(Exercise goal): Write out the lines below exactly, beginning at the one with "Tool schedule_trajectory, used" and stopping after the one with "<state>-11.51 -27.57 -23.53"; the pictures are not copied.

(Beginning of Given data)

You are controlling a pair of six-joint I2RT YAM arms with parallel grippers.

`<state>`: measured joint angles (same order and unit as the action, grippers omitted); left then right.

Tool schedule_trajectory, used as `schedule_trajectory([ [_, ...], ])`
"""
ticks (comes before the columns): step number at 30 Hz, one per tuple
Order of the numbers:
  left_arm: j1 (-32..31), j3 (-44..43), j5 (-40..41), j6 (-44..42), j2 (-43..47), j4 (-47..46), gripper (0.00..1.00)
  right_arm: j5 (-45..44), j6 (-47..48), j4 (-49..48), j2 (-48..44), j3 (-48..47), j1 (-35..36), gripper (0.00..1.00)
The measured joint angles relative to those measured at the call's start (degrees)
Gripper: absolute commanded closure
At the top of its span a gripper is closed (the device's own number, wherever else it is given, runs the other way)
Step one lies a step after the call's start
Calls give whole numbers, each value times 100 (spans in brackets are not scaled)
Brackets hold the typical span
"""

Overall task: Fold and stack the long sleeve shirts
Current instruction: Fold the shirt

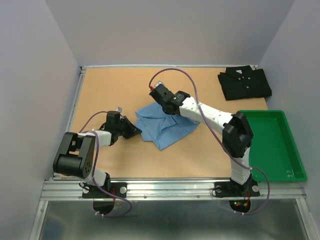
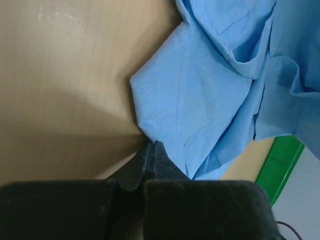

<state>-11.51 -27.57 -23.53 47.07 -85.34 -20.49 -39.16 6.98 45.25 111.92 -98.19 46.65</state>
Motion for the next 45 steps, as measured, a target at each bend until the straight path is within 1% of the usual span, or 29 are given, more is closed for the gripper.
schedule_trajectory([
  [5, 0, 96, -79, 74, 0, -131, 100, 179, -566, 105, 492, -258, 415, 94],
  [11, 0, 173, -170, 157, 0, -260, 100, 758, -1235, 247, 1021, -603, 503, 93],
  [14, -4, 173, -195, 175, 0, -297, 100, 984, -1508, 258, 1139, -802, 492, 91],
  [16, -9, 175, -197, 186, 0, -315, 100, 1143, -1681, 258, 1165, -898, 472, 89],
  [24, -55, 249, -210, 199, 0, -380, 100, 1631, -2159, 251, 1231, -1115, 466, 86],
  [26, -63, 249, -212, 203, 0, -385, 100, 1705, -2177, 249, 1244, -1126, 470, 77],
  [27, -74, 249, -212, 208, 0, -385, 100, 1742, -2181, 247, 1252, -1126, 474, 69],
  [30, -81, 251, -216, 214, 0, -393, 100, 1939, -2175, 229, 1270, -1126, 481, 55],
  [32, -81, 260, -216, 216, 4, -404, 100, 2116, -2177, 229, 1272, -1126, 483, 53],
  [42, -83, 271, -140, 232, 157, -337, 100, 2909, -2061, 221, 1128, -1069, 485, 51],
  [45, -85, 271, -114, 232, 164, -308, 100, 3263, -2013, 210, 872, -916, 485, 46],
])
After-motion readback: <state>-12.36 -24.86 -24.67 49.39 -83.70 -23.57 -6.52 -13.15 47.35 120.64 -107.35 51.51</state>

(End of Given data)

(Result):
Tool schedule_trajectory, used as `schedule_trajectory([ [_, ...], ])`
"""
ticks (comes before the columns): step number at 30 Hz, one per tuple
Order of the numbers:
  left_arm: j1 (-32..31), j3 (-44..43), j5 (-40..41), j6 (-44..42), j2 (-43..47), j4 (-47..46), gripper (0.00..1.00)
  right_arm: j5 (-45..44), j6 (-47..48), j4 (-49..48), j2 (-48..44), j3 (-48..47), j1 (-35..36), gripper (0.00..1.00)
The measured joint angles relative to those measured at the call's start (degrees)
Gripper: absolute commanded closure
At the top of its span a gripper is closed (the device's own number, wherever else it is given, runs the other way)
Step one lies a step after the call's start
Calls give whole numbers, each value times 100 (spans in brackets are not scaled)
Brackets hold the typical span
"""

Overall task: Fold and stack the long sleeve shirts
Current instruction: Fold the shirt


<state>-11.51 -27.57 -23.53 47.07 -85.34 -20.49 -39.16 6.98 45.25 111.92 -98.19 46.65</state>

There's nothing left to add to the answer.